On Wed, Feb 22, 2012 at 7:32 AM, Ian Varley <[EMAIL PROTECTED]> wrote:
> HBase doesn't have the concept of a globally unique auto-incrementing "ID"
> column; that would require that all PUTs to any region of a table first go
> through some central ID authority to get a unique ID, and that sort of goes
> against the general HBase approach (in which operations on regions are
> totally independent of each other, for unbounded horizontal scalability).
> That said, there are a couple ways to achieve what it seems like you want:
> - You could create a natural compound row key composed of (for example) a
> hash of the URL plus a timestamp. That way, you would be guaranteed that
> two crawls of the same URL appear as different rows (assuming they can't
> happen at the same millisecond).
> - You could alternately use a UUID of some sort as the row key, but the
> advantage of using URL_hash + timestamp is that you can find all the rows
> for a particular URL just by knowing the URL; you don't need any external
> - You could also "roll your own" global ID creation counter in HBase
> using a table with a counter in it, and use the atomic increment function
> to get unique values. That would still serialize all PUT operations, but it
> would be done in your code (not automatically in HBase).

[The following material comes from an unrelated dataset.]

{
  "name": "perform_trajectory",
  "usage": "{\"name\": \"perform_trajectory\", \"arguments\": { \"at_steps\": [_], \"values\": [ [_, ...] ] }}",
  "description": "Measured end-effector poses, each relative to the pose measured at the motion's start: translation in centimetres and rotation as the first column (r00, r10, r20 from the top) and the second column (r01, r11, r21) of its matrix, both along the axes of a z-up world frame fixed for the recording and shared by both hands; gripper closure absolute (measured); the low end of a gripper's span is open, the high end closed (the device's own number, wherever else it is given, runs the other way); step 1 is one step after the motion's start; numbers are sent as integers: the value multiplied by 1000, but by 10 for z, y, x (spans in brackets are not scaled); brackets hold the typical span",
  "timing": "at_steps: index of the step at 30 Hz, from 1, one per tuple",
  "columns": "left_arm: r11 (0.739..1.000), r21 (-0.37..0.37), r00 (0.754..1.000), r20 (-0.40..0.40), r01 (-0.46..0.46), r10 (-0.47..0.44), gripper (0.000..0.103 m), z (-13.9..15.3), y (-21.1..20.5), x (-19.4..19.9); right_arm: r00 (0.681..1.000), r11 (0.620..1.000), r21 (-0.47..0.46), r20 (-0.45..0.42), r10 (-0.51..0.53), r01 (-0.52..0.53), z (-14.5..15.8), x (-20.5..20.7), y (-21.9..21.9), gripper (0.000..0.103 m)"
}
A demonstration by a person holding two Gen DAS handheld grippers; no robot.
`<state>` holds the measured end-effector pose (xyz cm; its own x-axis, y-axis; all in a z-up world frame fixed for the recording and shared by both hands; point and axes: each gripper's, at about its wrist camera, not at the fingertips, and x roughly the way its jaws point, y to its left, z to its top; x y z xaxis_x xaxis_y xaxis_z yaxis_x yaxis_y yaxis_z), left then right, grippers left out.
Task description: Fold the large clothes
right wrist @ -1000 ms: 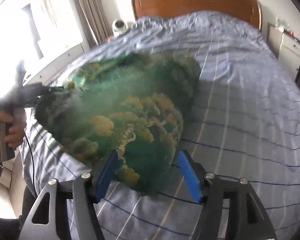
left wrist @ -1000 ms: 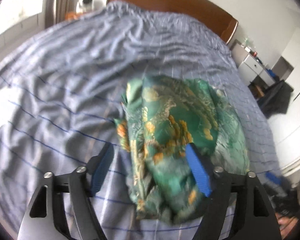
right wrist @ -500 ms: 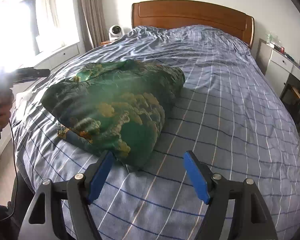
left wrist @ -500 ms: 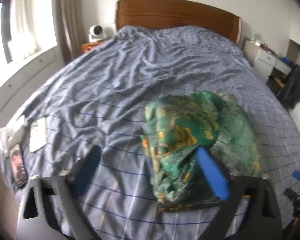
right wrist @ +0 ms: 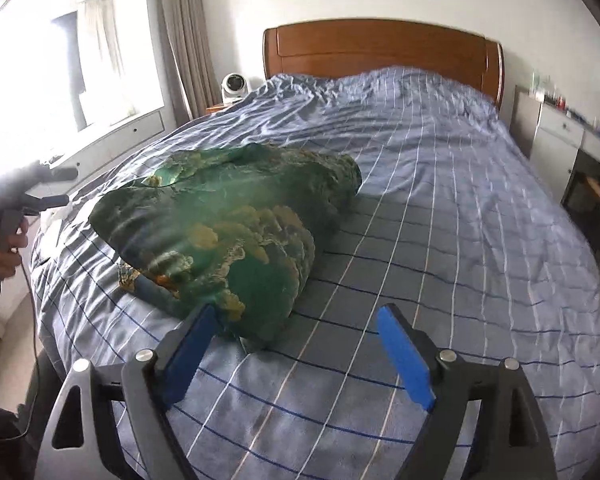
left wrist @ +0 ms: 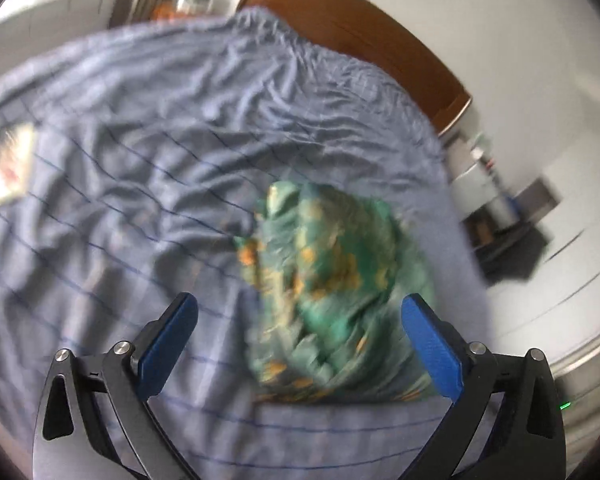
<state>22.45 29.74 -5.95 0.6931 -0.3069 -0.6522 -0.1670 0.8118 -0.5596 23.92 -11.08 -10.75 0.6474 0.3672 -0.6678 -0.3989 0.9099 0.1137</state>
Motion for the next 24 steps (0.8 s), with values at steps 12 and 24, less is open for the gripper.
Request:
{"name": "perform_trajectory", "arguments": {
  "at_steps": [12,24],
  "values": [
    [942,-298,958,-188,154,-216,0,-133,-26,89,953,946,315,-303,22,78,-48,111,-8,18],
    [904,-377,933,-207,201,-294,1,-166,-48,112,852,814,577,-459,252,71,-142,184,26,7]
  ]
}}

> Remember that HBase doesn't have any secondary indexes, like the 3 you've
> added below. If you want to be able to access the data in HBase by these
> fields, you must either write it in that order according to the row key, or
> else manually write the information, denormalized, into "index-like" tables
> that you maintain yourself (noting that there's no transactional protection
> on this operation like in a relational database, so you must account for
> more failure scenarios). These are reminders that unless your data size is
> so massive that a relational database simply can't accommodate it, you're
> likely giving yourself more problems by using HBase rather than an RDBMS.
> Also: you might see the O'Reilly book, "HBase: The Definitive Guide" by
> the esteemed Mr. Lars George; in it, he uses a running example of a URL
> shortener application that might give you some ideas about your use case.

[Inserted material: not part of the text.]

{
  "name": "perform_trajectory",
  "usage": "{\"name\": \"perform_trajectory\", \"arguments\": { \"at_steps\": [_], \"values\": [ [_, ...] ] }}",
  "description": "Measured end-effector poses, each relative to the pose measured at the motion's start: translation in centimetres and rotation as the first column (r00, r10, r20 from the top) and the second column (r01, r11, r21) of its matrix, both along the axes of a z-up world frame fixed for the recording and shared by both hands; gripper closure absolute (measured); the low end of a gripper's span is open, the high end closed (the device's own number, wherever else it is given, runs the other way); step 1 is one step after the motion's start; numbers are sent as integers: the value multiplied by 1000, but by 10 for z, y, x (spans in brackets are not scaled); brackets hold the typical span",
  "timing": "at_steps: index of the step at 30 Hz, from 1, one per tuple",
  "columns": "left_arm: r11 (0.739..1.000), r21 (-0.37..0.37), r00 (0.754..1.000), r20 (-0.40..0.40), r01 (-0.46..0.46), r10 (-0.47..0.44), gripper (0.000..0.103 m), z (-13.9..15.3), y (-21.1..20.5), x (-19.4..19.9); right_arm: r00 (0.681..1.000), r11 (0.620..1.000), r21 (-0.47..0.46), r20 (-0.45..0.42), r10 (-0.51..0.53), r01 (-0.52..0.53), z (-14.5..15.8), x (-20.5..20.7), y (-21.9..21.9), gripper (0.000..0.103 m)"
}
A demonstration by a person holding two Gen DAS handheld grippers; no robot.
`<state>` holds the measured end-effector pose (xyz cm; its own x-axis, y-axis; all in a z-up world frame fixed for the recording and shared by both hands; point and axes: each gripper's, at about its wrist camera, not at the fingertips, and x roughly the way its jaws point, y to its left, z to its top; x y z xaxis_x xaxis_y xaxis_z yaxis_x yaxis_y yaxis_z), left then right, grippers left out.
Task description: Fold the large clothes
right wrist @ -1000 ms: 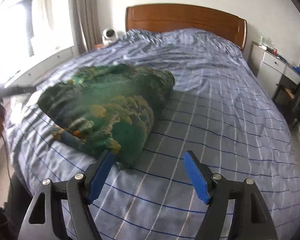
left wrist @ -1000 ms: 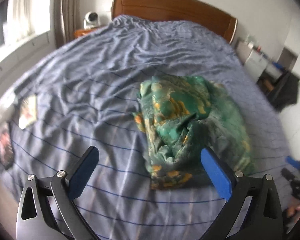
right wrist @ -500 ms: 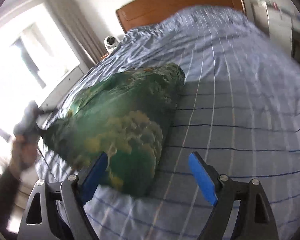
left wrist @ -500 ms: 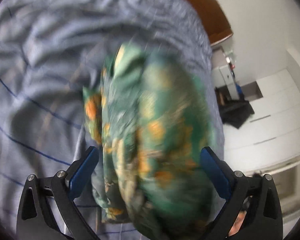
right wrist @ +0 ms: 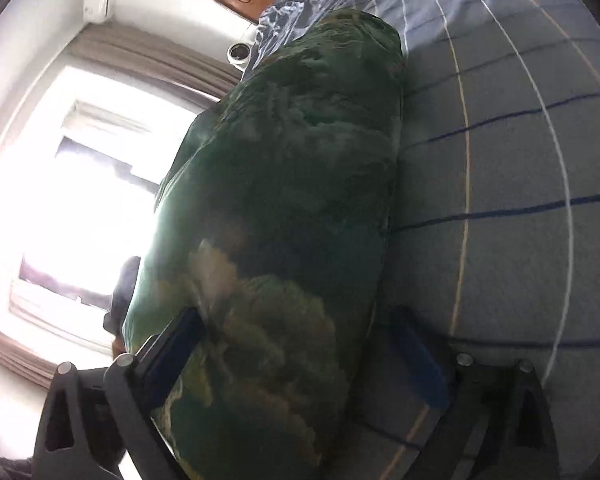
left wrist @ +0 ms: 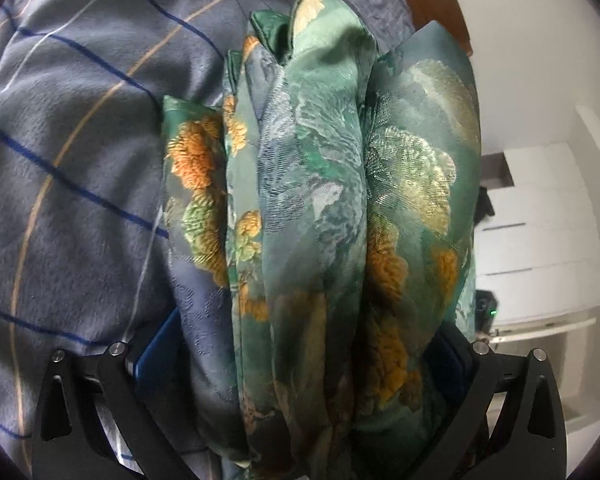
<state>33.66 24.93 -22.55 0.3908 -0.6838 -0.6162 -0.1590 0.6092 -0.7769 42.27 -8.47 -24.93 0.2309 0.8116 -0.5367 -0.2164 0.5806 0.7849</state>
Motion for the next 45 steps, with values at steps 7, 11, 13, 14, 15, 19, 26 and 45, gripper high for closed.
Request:
{"name": "perform_trajectory", "arguments": {
  "at_steps": [7,11,13,14,15,19,26,45],
  "values": [
    [999,46,994,105,-1,-4,41,45,-19,8,969,992,-122,234,73,-45,56,-15,31,33],
    [997,75,984,176,-3,-10,41,74,-37,33,938,993,-112,339,67,-31,89,-3,30,33],
    [996,93,980,200,-10,-9,41,84,-47,55,928,993,-120,367,67,-24,97,14,27,33],
    [994,105,977,211,-12,-10,41,86,-53,70,926,993,-118,372,66,-23,99,26,25,33],
    [993,115,977,214,-11,-14,40,86,-56,79,927,993,-116,370,64,-22,100,35,22,33],
    [984,177,987,162,-19,-11,31,57,-77,116,950,994,-108,308,43,-10,78,77,7,33],
    [938,320,972,230,-129,55,12,67,-98,98,978,992,-64,187,-98,112,26,88,-28,9],
    [529,726,846,532,-440,-26,0,148,-210,-131,720,768,-409,687,-97,494,162,-153,-54,0]
  ]
}}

> On Feb 21, 2012, at 11:33 PM, Adarsh Sharma wrote:
> Dear all,
> After some R n D on schema design in hbase. I am confused how to design
> corresponding schema of a table in mysql.

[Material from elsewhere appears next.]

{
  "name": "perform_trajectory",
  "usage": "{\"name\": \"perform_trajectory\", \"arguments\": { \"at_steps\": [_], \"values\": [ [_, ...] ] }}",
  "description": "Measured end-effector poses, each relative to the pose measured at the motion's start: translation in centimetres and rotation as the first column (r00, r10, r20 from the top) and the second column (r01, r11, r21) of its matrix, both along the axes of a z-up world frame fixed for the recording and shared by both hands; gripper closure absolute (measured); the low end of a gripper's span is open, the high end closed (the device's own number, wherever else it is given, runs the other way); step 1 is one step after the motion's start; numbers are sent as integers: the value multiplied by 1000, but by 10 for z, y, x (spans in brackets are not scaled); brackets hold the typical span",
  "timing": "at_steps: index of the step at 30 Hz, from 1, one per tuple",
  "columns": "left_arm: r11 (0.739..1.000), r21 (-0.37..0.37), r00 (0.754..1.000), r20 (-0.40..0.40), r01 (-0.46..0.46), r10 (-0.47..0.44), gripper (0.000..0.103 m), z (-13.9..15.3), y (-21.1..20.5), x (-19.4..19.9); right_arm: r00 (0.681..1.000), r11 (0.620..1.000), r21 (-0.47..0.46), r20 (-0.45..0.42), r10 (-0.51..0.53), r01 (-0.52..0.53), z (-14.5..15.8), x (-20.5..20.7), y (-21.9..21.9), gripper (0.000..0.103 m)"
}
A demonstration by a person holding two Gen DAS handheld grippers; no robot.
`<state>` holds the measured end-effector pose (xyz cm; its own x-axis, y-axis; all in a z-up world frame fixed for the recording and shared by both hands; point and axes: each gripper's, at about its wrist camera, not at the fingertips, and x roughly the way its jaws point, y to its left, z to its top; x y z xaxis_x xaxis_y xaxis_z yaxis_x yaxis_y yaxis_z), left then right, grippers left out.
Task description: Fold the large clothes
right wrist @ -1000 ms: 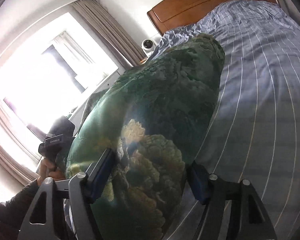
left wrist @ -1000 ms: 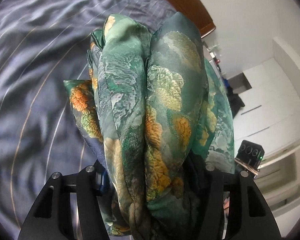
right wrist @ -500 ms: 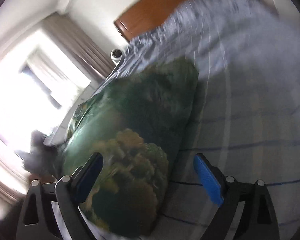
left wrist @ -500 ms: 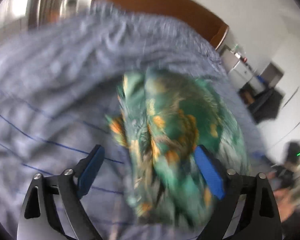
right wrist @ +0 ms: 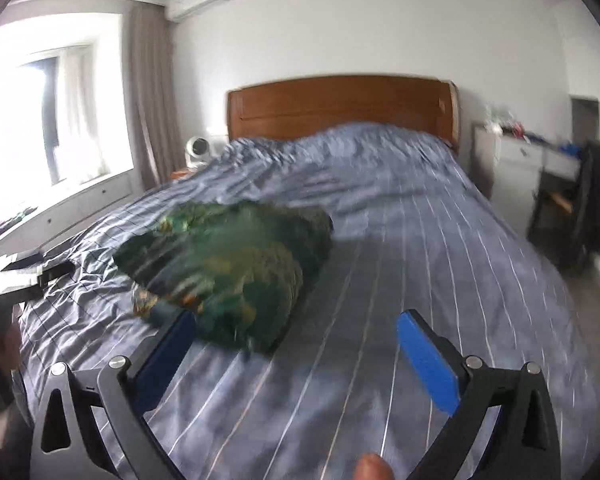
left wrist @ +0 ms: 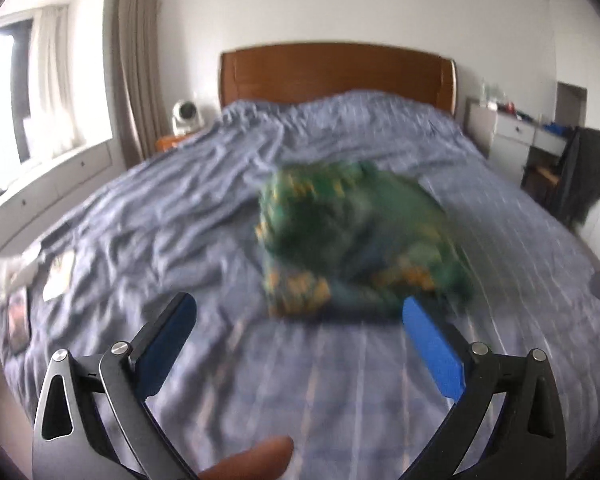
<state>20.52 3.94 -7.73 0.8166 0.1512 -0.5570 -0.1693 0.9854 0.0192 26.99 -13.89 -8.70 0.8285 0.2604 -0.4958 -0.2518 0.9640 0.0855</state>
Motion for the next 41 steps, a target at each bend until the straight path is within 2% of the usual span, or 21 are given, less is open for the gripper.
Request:
{"name": "perform_trajectory", "arguments": {
  "at_steps": [2,5,9,12,15,19,25,28,33,41],
  "values": [
    [1000,-19,1000,-22,2,-3,0,1,-9,-16,999,998,-56,-32,-42,40,-4,-15,6,0],
    [1000,-6,1000,-12,-8,8,0,12,-21,-32,998,991,-125,-26,-49,45,-2,-30,20,0],
    [999,43,999,-19,-29,30,0,34,-37,-40,999,992,-128,-28,-20,16,14,-48,27,0],
    [998,54,999,-28,-27,29,0,48,-45,-49,998,986,-160,-53,-44,35,30,-52,34,0],
    [999,43,998,-64,-11,13,0,51,-49,-50,996,987,-152,-70,-61,49,40,-56,37,0],
    [1000,31,996,-94,-2,5,0,54,-53,-55,991,984,-165,-104,-83,65,39,-66,37,0],
    [999,49,996,-82,-19,23,0,62,-55,-64,987,979,-191,-134,-93,66,32,-78,35,0],
    [999,22,996,-84,-23,25,0,66,-49,-67,990,979,-195,-117,-78,54,40,-85,39,0],
    [999,23,997,-71,-33,35,0,70,-43,-73,996,980,-195,-72,-48,33,54,-96,51,0],
    [998,45,999,-31,-40,41,0,73,-47,-83,995,977,-208,-77,-58,41,52,-100,52,0]
  ]
}}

> CREATE TABLE `page_content` (
> `crawled_page_id` bigint(20) NOT NULL DEFAULT '0' 'unique value for
> each url,
> `link_level` tinyint(4) DEFAULT NULL,
> `isprocessable` tinyint(2) NOT NULL DEFAULT '1',
> `isvalid` tinyint(4) NOT NULL DEFAULT '1',
> `isanalyzed` tinyint(4) NOT NULL DEFAULT '0' COMMENT ,
> `islocked` tinyint(4) NOT NULL DEFAULT '0' COMMENT 'set 1 when the
> records are in analyzing phase',
> `content_language` varchar(10) DEFAULT NULL,
> `url_id` bigint(20) NOT NULL,
> `publishing_date` varchar(40) DEFAULT NULL,
> `heading` varchar(150) DEFAULT NULL,
> `category` varchar(150) DEFAULT NULL,
> `crawled_page_url` varchar(500) NOT NULL,
> `keywords` varchar(500) DEFAULT NULL,
> `dt_stamp` timestamp NOT NULL DEFAULT CURRENT_TIMESTAMP,
> `content` mediumtext,
> PRIMARY KEY (`crawled_page_id`),
> KEY `idx_url` (`crawled_page_url`),
> KEY `idx_head` (`heading`),
> KEY `idx_dtstamp` (`dt_stamp`)
> ) ENGINE=InnoDB DEFAULT CHARSET=latin1
> In all the examples , I find the reverse url is the row key in hbase but
> in mysql i create an auto increment column that uniquly locate a document.
> Can anyone suggest what is the corresponding table in hbase.